WHAT NEEDS TO BE DONE | Range to output from the entries below: the line containing "[10 pts] Using the image below, determine" through the line containing "plastic watering can.". Set it down exactly, ends included, nothing else.
-------- GIVEN DATA --------
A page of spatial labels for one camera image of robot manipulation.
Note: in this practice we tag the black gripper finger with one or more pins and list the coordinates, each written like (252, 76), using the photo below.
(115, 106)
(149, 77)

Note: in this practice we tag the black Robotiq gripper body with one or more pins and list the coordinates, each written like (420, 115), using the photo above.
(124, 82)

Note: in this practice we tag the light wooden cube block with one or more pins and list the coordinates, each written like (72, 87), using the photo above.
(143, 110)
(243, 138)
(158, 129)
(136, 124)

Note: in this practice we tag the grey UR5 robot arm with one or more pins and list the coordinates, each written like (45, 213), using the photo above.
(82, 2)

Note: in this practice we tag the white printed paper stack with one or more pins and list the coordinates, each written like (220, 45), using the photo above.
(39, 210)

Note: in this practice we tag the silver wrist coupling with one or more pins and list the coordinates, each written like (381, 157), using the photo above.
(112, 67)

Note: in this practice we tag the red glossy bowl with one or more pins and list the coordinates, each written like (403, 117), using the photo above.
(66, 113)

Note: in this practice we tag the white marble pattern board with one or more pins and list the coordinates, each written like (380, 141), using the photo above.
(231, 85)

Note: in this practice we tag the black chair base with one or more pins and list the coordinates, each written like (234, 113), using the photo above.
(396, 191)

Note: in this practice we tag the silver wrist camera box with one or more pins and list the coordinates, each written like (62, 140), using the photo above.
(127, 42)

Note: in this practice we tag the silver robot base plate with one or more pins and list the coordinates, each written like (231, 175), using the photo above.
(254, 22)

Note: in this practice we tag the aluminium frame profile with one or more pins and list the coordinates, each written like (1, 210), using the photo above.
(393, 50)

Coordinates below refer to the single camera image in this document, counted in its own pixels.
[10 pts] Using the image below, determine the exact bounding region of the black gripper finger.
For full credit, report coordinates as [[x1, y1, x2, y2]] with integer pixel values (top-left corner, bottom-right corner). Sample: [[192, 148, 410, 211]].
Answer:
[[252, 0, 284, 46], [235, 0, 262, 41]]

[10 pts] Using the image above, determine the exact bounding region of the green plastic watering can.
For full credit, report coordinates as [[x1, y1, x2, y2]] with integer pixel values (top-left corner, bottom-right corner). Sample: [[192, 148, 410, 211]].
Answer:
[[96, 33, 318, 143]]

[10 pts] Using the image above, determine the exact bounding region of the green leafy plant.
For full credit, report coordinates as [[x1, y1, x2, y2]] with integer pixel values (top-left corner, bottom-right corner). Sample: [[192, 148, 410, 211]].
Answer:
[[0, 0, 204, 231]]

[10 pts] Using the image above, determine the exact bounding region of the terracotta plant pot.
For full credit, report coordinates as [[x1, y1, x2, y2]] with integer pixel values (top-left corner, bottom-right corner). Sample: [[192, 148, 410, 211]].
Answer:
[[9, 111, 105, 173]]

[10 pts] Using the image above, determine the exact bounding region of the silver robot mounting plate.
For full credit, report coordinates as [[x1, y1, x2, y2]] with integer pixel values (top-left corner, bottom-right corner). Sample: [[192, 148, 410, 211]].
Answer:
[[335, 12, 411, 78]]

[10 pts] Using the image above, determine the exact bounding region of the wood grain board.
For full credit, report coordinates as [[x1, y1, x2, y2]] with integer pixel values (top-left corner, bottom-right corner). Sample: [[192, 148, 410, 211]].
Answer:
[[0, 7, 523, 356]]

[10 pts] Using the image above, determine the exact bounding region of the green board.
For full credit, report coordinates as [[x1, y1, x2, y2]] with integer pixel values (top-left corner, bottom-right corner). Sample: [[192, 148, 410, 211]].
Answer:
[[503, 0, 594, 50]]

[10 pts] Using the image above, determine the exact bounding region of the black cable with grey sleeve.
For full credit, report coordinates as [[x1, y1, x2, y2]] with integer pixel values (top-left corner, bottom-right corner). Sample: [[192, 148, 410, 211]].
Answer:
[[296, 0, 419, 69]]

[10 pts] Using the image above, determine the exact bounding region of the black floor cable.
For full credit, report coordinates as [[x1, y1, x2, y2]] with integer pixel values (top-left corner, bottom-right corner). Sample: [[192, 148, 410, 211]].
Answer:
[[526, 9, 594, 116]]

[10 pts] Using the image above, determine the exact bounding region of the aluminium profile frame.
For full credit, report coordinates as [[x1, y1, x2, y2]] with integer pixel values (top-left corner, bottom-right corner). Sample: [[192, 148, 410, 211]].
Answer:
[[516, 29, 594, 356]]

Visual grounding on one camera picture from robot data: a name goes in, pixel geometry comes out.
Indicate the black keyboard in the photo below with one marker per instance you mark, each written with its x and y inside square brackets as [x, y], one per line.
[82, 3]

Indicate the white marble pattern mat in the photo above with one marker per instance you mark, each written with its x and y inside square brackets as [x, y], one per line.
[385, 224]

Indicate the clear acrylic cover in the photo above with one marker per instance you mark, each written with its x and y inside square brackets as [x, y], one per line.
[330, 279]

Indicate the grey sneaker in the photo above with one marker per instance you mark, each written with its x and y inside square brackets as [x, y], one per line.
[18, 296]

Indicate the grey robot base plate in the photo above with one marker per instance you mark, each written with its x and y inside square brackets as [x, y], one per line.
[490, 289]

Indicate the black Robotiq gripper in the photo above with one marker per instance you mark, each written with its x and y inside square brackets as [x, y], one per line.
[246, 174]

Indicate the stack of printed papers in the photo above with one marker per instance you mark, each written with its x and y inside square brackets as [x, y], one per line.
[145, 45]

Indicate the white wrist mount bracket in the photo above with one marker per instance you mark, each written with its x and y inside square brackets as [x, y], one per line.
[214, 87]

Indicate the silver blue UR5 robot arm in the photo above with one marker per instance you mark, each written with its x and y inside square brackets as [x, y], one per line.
--------
RESPONSE AREA |
[10 pts] Using the image below, determine the exact bounding region of the black gripper finger.
For full credit, report coordinates as [[x1, y1, x2, y2]] with integer pixel values (top-left corner, bottom-right corner). Sample: [[192, 148, 410, 211]].
Answer:
[[252, 0, 284, 46], [235, 0, 262, 41]]

[10 pts] Using the image above, determine the exact bounding region of the green plastic watering can.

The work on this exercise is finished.